* **TASK PROMPT**:
Scan the entries line by line and return those with "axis".

START INPUT DATA

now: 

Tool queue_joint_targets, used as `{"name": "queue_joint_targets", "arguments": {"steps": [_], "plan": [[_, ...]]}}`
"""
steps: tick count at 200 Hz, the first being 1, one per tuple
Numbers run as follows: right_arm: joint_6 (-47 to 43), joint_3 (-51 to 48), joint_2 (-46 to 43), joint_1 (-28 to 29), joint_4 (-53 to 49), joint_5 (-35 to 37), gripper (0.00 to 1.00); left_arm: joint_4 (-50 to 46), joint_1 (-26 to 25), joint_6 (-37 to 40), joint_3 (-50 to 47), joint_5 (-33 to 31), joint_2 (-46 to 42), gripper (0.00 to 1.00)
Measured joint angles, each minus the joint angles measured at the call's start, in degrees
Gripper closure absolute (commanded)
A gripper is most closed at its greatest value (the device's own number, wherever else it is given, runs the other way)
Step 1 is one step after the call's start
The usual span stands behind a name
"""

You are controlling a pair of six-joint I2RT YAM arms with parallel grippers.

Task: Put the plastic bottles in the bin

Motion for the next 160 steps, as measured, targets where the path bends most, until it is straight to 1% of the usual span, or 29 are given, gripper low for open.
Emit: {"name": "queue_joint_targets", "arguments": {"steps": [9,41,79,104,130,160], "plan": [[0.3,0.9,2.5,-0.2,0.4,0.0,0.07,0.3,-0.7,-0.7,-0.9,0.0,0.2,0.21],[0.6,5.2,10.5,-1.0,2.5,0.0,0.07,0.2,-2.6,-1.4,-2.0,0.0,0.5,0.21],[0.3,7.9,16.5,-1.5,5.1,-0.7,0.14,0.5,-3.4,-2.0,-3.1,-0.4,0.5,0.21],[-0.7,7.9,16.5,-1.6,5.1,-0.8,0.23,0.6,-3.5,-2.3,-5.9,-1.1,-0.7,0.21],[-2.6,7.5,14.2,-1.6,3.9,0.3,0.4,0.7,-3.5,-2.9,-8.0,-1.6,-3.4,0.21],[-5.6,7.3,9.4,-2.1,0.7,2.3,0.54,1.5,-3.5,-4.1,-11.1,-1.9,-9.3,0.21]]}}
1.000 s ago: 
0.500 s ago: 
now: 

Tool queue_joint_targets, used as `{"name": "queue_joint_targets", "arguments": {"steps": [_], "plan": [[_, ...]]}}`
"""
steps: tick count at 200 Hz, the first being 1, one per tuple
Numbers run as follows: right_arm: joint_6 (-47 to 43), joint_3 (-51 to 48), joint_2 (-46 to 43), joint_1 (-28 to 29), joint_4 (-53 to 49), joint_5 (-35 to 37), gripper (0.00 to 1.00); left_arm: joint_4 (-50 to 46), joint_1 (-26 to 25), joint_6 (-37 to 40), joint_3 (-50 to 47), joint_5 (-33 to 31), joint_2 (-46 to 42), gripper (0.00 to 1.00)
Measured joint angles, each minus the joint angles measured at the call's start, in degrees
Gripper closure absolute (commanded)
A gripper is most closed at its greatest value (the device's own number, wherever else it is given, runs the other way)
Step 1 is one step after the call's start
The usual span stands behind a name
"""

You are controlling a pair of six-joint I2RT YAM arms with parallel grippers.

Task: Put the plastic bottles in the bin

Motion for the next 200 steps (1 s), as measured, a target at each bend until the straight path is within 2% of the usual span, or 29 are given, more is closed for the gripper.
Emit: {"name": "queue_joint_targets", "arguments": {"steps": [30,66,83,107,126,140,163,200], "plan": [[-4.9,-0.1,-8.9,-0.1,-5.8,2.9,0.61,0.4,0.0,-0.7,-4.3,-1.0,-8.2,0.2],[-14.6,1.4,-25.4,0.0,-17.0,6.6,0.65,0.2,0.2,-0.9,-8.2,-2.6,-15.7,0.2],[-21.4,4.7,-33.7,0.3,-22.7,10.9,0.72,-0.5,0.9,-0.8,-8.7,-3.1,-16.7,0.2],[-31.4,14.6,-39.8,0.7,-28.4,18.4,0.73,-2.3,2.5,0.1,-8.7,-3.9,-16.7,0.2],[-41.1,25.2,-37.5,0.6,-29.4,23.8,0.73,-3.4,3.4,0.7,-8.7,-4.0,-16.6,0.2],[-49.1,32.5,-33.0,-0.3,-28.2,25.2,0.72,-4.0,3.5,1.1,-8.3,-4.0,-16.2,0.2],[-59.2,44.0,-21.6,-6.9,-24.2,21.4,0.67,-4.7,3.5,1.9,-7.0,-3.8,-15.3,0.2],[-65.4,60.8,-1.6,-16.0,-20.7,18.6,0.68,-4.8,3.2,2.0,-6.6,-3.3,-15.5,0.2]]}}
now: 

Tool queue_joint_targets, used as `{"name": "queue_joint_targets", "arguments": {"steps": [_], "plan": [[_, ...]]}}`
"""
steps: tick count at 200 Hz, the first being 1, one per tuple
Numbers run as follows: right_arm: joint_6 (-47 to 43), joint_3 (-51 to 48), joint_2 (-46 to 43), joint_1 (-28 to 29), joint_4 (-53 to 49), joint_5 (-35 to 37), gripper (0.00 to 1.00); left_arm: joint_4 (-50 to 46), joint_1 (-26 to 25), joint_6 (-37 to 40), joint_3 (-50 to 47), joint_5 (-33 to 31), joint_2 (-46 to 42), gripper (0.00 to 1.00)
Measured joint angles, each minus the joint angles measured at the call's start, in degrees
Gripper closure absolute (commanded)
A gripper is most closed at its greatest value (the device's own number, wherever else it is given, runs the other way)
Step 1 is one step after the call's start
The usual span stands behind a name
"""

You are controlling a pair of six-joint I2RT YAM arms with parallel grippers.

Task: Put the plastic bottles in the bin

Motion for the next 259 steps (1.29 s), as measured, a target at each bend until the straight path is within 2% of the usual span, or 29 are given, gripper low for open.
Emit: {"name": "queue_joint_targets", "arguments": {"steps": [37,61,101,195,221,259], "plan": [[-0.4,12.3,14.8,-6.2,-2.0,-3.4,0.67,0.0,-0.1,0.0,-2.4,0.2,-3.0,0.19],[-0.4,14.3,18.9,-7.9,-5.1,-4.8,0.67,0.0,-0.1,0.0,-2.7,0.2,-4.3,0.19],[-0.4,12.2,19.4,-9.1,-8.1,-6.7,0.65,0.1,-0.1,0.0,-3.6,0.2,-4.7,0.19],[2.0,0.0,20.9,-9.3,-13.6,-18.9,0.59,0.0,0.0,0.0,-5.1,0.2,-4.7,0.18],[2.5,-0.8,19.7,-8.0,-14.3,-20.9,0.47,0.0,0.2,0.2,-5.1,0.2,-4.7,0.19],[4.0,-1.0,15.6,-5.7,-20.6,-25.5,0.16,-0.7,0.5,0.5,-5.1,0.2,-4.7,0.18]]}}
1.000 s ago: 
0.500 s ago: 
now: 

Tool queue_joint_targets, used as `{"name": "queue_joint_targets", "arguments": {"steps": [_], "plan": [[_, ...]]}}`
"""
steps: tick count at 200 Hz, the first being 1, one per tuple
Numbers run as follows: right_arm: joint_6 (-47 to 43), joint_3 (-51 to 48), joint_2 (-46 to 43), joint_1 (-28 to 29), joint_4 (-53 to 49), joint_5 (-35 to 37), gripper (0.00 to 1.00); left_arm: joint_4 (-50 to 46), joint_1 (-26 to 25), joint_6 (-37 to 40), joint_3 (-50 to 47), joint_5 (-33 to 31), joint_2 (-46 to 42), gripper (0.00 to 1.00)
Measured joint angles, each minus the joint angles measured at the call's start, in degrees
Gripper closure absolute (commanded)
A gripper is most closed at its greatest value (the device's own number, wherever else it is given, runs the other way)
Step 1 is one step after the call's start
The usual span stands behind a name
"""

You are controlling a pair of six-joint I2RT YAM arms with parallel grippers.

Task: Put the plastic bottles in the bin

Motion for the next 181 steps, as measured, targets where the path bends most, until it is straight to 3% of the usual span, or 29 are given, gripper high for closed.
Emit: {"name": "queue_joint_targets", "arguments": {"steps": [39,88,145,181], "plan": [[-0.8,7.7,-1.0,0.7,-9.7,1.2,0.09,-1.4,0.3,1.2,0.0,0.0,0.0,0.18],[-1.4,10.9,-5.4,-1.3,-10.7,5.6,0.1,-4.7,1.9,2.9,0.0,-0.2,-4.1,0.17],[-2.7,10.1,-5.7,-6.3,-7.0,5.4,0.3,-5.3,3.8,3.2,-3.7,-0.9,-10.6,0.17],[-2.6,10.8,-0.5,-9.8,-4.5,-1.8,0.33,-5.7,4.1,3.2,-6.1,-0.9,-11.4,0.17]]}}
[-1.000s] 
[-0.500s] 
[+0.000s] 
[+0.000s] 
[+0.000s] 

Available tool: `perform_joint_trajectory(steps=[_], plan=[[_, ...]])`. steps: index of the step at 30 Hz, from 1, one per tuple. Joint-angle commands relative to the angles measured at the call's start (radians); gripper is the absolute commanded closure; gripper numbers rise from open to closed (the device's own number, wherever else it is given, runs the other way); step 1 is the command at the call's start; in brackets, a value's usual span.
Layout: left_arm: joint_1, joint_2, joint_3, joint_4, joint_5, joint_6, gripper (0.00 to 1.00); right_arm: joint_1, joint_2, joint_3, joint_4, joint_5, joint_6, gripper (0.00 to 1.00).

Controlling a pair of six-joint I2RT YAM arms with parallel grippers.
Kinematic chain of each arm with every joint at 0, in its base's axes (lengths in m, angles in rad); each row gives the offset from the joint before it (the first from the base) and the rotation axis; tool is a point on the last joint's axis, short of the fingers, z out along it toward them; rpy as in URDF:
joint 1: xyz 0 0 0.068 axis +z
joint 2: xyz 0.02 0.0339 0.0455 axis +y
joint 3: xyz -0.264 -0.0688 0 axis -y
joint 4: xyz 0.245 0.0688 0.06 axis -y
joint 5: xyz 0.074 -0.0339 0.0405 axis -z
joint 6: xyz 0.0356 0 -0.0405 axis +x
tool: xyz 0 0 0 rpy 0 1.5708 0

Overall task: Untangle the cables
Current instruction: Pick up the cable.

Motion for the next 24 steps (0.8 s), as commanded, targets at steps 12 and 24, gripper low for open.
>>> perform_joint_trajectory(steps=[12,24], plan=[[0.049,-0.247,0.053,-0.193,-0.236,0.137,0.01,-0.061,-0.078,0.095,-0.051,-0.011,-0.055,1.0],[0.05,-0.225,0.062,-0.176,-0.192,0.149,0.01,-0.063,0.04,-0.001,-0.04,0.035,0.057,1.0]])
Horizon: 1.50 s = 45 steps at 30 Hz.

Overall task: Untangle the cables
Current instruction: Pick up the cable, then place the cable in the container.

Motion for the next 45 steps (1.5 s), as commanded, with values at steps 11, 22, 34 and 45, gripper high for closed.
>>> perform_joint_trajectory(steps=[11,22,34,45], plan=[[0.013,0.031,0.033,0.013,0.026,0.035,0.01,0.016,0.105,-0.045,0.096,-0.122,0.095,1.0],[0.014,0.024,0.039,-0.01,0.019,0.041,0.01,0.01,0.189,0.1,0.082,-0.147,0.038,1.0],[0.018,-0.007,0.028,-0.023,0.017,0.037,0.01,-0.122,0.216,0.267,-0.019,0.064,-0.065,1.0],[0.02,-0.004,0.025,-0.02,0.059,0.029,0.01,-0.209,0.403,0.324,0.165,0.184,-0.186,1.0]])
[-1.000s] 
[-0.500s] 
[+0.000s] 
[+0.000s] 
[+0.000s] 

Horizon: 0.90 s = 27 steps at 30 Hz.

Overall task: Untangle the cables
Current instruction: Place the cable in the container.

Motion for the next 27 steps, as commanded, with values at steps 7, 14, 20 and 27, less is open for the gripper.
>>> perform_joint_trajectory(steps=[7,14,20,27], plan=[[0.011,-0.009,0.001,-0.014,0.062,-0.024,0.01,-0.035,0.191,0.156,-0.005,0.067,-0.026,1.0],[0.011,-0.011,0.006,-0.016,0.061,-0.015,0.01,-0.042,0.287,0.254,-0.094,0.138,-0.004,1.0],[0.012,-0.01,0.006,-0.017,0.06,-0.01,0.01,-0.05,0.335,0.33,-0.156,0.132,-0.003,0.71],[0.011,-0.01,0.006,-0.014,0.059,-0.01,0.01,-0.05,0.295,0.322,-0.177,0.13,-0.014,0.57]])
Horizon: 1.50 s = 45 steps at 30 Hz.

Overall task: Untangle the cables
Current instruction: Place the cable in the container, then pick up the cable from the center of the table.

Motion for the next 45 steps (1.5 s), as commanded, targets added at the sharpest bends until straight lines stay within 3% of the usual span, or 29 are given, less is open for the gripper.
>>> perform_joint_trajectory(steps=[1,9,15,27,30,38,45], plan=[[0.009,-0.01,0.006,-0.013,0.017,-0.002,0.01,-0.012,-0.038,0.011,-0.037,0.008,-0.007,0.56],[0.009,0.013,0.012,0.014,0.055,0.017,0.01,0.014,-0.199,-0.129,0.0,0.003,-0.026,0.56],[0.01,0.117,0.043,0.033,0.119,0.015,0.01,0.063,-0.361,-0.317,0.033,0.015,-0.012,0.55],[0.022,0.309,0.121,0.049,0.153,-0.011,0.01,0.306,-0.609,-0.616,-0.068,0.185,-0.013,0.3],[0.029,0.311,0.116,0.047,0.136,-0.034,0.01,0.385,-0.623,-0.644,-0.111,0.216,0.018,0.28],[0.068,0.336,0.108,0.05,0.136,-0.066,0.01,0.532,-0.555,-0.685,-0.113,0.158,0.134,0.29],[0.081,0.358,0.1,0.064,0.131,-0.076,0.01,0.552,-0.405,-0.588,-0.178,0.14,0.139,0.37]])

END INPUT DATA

* **FINISHED EXERCISE**:
Kinematic chain of each arm with every joint at 0, in its base's axes (lengths in m, angles in rad); each row gives the offset from the joint before it (the first from the base) and the rotation axis; tool is a point on the last joint's axis, short of the fingers, z out along it toward them; rpy as in URDF:
joint 1: xyz 0 0 0.068 axis +z
joint 2: xyz 0.02 0.0339 0.0455 axis +y
joint 3: xyz -0.264 -0.0688 0 axis -y
joint 4: xyz 0.245 0.0688 0.06 axis -y
joint 5: xyz 0.074 -0.0339 0.0405 axis -z
joint 6: xyz 0.0356 0 -0.0405 axis +x

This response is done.